**What the task requires**
Check each line of the material below, and copy it if it holds the string "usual".

**Given material**
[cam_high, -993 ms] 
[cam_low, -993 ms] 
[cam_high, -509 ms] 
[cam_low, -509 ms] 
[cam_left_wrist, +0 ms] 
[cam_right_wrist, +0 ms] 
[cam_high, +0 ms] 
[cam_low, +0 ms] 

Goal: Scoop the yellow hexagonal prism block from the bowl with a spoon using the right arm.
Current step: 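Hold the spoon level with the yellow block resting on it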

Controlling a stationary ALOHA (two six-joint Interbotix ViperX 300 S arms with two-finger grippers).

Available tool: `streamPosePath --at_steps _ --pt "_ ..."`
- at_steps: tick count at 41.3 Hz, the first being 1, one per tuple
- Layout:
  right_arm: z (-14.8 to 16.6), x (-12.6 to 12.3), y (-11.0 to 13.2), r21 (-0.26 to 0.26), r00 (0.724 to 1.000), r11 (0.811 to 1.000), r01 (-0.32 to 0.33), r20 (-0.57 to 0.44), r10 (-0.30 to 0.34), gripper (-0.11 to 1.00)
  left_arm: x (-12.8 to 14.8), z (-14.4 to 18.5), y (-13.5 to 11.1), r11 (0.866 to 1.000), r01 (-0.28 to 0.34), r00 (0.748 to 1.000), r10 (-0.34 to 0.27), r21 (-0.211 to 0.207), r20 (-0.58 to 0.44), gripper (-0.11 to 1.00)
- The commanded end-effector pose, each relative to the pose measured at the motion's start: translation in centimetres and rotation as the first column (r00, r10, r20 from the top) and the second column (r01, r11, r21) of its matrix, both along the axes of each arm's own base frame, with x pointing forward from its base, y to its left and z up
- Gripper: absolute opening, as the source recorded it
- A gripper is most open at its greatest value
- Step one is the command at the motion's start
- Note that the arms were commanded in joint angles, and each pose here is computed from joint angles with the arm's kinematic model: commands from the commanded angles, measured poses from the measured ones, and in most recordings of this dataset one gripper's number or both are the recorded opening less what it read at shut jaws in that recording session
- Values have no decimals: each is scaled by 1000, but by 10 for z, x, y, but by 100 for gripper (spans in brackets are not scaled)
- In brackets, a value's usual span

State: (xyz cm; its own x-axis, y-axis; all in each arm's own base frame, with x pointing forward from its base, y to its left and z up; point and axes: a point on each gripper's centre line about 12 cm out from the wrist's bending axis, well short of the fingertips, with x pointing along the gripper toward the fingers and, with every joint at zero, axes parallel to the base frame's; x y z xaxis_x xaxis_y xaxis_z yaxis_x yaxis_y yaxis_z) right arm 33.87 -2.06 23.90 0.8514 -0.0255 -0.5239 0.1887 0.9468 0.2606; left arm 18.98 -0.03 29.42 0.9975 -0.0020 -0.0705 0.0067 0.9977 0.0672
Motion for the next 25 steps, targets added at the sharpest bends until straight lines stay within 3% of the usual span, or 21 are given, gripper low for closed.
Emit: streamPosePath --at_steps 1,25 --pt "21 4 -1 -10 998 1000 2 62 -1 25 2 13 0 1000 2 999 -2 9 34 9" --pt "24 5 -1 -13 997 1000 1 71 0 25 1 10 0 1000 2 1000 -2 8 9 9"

**Task result**
- In brackets, a value's usual span
Motion for the next 25 steps, targets added at the sharpest bends until straight lines stay within 3% of the usual span, or 21 are given, gripper low for closed.

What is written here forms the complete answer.